Thomas Blaikie gets hot under the collar over boys who wear skirts for school
Dear Thomas
What on earth is going on in schools these days? I was dismayed to hear about those boys in Exeter who turned up for school in skirts. They were protesting apparently because they weren’t allowed to wear shorts during the hot weather. But far from being disgraced and punished, they were given celebrity treatment on the national news. The headteacher said she would consider allowing shorts in future.
Isabel Lambe, Tiverton

Dear Isabel
I rather agree. I am as mystified as you. About 50 boys at Isca Academy in Exeter, a state secondary school, were involved. Cleverly they wore the girls’ uniform skirts of their school, which are black and white tartan. So they were, strictly speaking, correctly dressed, just the wrong sex.

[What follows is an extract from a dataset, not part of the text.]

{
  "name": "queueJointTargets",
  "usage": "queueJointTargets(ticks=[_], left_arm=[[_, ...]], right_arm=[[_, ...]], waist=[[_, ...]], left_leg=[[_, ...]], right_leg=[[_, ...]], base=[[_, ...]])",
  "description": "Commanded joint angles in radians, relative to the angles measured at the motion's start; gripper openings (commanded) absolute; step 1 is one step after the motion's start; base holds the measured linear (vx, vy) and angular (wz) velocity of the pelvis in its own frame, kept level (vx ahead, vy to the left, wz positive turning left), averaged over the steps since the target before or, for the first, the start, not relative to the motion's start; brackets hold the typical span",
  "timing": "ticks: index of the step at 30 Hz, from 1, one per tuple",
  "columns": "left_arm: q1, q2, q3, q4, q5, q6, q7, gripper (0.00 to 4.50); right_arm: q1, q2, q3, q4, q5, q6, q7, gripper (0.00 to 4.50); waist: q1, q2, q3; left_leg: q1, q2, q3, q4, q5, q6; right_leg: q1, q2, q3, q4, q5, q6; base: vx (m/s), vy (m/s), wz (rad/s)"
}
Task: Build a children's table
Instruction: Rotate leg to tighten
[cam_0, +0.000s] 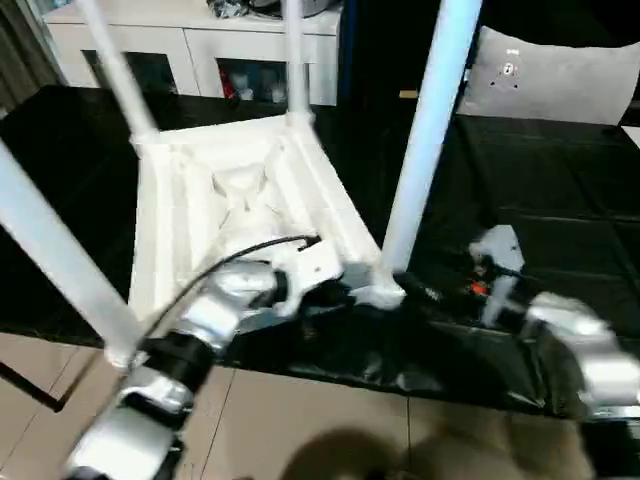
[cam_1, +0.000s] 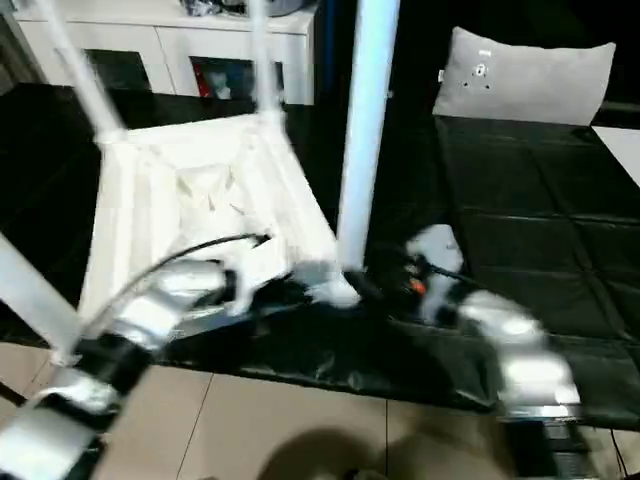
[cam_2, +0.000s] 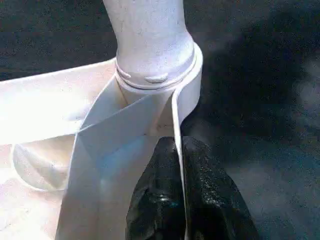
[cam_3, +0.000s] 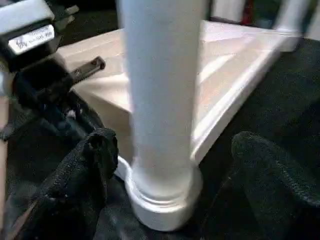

And they had the cheek to say it was the headteacher’s idea, which it had been – as a joke, obviously.

Did they realise they were going to get quite so much media attention for their skirts? Whatever, they rose to the occasion with aplomb. The ‘look’ was in fact very successful.

When I was that age, I treasured the superior grown-up status of long trousers. Nothing would have induced me to demand the right to wear shorts. It doesn’t seem to have been pointed out to these boys that in the real world, the shorts option does not exist. The Duke of Edinburgh didn’t turn up for Trooping the Colour in shorts. Despite the heat, he was wearing a wool morning coat and waistcoat. It used to be said that civil servants might remove their jackets but absolutely nothing else when the temperature reached 80°F.

Well, times are a-changing. It’s no use trying to enforce a strict regime. This is a classic situation of modern manners. One of the parents of these boys says she is proud that they stood up for their rights. But will she be quite so thrilled if the headteacher does indeed change the uniform to include shorts for boys, which she will then have to buy? And which might never be worn. We don’t have that many heatwaves.

Coming down heavily on these children may well have backfired. The headteacher acted wisely to defuse the situation. I suggest she makes it school policy that regulation girls’ skirts may be worn by boys in hot weather. That’ll probably be the last she’ll hear of it. Other schools should do the same.

But looking at it another way, maybe these Exeter schoolboys have unhinged the dress code of centuries for good. Male bus drivers in Nantes also took to skirts in the recent boiling heat. Perhaps, at last, skirts for gentlemen is gathering momentum as a movement. Discrimination and unfairness will finally be terminated. What could be more perfect for a non-sexist age?

Please send your questions to thomas.blaikie@lady.co.uk or write to him at The Lady, 39-40 Bedford Street, London WC2E 9ER

WHAT TO DO ABOUT… Holding the door open

Returning from Devon this week, I stopped at the Leigh Delamere service station on the M4 in Wiltshire. Although it is only 103 miles from my home, it isn’t my favourite service station: that would be Sedgemoor.

Leigh Delamere has a row of four swing doors at the entrance, one of which was jammed open when I visited. A lady who had just passed through one of the other doors kindly held it open for me, but I plunged through the already open door as the easier option. I mumbled thanks to the lady for holding the door open for me that I hadn’t gone through. On leaving, having gathered strength from the fabulous Costa experience (minimal change from £10), I thought I could meet the challenge of one of the doors that had to be pushed open. I managed it and then held it for a lady coming the other way.

But she did as I had done on arrival and went through the one that was permanently open, thanking me loudly as she did so. This is a better outlook for modern manners, don’t you think?